To access the buoyancy compartments through the seat tops, I bought a 10 inch round Armstrong deck plate for the bow compartment and a 10 by 20 inch rectangular plate for the aft one. Starting with the bow one, I used a scrap shim to draw the circle for cutting.
The Armstrong plates have no hatch frame. They sit directly on the smooth deck and are pulled tight by clamps that underhang the deck edges. The picture at left shows test fitting the 10 inch circular plate in the bow compartment deck.
Cutting out the deck for the forward hatch resulted in slicing through a reinforcing stringer that runs down the center of the deck. The Armstrong hatch relies on the deck being stiff to maintain a good seal. It was still stiff along its aft edge, where it was near to the bulkhead, but was too flexible along the port and starboard edges and at the front edge. As the picture at right shows, the nearest vertical support was almost a foot forward of the hole, too far to keep it stiff.

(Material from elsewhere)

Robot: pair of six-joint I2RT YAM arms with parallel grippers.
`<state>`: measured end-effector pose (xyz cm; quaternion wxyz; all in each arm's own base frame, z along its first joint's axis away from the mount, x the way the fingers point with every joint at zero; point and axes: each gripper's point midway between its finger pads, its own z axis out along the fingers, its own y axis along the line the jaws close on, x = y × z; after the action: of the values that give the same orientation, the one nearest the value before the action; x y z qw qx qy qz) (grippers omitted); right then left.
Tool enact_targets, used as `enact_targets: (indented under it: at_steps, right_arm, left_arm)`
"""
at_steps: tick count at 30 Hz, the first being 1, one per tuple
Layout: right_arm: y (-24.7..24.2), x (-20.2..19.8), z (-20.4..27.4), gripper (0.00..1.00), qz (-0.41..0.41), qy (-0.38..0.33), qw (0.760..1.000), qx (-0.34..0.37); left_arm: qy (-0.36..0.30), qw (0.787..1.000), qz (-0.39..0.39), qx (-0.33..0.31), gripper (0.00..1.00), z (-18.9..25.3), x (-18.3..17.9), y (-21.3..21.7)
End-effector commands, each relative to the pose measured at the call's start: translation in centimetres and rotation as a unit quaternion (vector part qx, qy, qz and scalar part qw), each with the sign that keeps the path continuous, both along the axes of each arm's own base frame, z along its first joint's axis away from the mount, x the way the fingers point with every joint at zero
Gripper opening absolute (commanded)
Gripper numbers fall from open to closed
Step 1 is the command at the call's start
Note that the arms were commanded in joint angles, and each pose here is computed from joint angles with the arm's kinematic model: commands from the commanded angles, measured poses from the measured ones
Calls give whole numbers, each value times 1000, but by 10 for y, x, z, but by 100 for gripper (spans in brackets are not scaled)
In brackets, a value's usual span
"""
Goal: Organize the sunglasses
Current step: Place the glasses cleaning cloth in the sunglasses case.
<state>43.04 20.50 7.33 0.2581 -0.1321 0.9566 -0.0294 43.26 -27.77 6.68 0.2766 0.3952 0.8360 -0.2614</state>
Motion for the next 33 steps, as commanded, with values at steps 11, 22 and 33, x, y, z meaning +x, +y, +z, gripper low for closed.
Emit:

I used some scraps to create another vertical column near the edge of the hole, copying the design of the existing one.
I cut up the round piece of plywood that was removed from the deck to make two crescent-shaped pieces and epoxied them to the underside of the hatch hole edges to stiffen it along the sides.
Opening up the compartment revealed the the hull stringer along the starboard side was never sealed in epoxy, so while I was sanding and epoxy coating the bulkhead edge to seal any leaks I also coated as much of it as I could reach. The forward compartment did not take much water in the capsize and may have leaked through the four inch round hatch beside the mast step, so I'm not really sure the bulkhead itself needed sealing but I figured it couldn't hurt. In any case, if this compartment leaks a bit in a future capsize, it will be easy to clean and dry it out.
After sticking flashlights, measuring tapes, and a camera through the four inch deck plates in the aft compartment repeatedly, I decided that I really could not accurately measure the positions of the structural pieces under the aft deck so I just needed to cut a hole and repair the resulting damage. The picture at right shows the result. My jigsaw blade sliced deeply into a vertical support piece and carved a wedge off a lateral one.
The rectangular deck plate has two underhanging clamp arms and I had to cut a notch into the already weakened lateral support piece to allow the hatch to slide into place.
I had to cut notches into the seat support for the forward ends of the hatch clamps, and also had to trim down the clamp ends a bit.
The aft hatch installed and clamped down.
I cut the scrap piece that was removed from the aft seat into three pieces. The end pieces were used to double the thickness of the sides of the hatch opening, with extra epoxy used to start sealing the plywood edges.
The center piece of scrap wood was epoxied to the bottom of the boat to anchor two new vertical braces under the seat. Extra epoxy thickened with structural filler was used to repair the cut made by my jigsaw in the existing vertical support. After that cured, I cleaned it up and coated all the exposed wood with liquid epoxy.
After everything was sealed I decided to test the water tightness of the bulkhead joint by filling the aft compartment with some water. I let it sit for a bit and no water appeared on the other side, so it passed that test.
I got the bulkhead repair cleaned up on the front side and put a coat of varnish on it. The whole boat needs several more coats of varnish, but at least it's ready to put in the water now.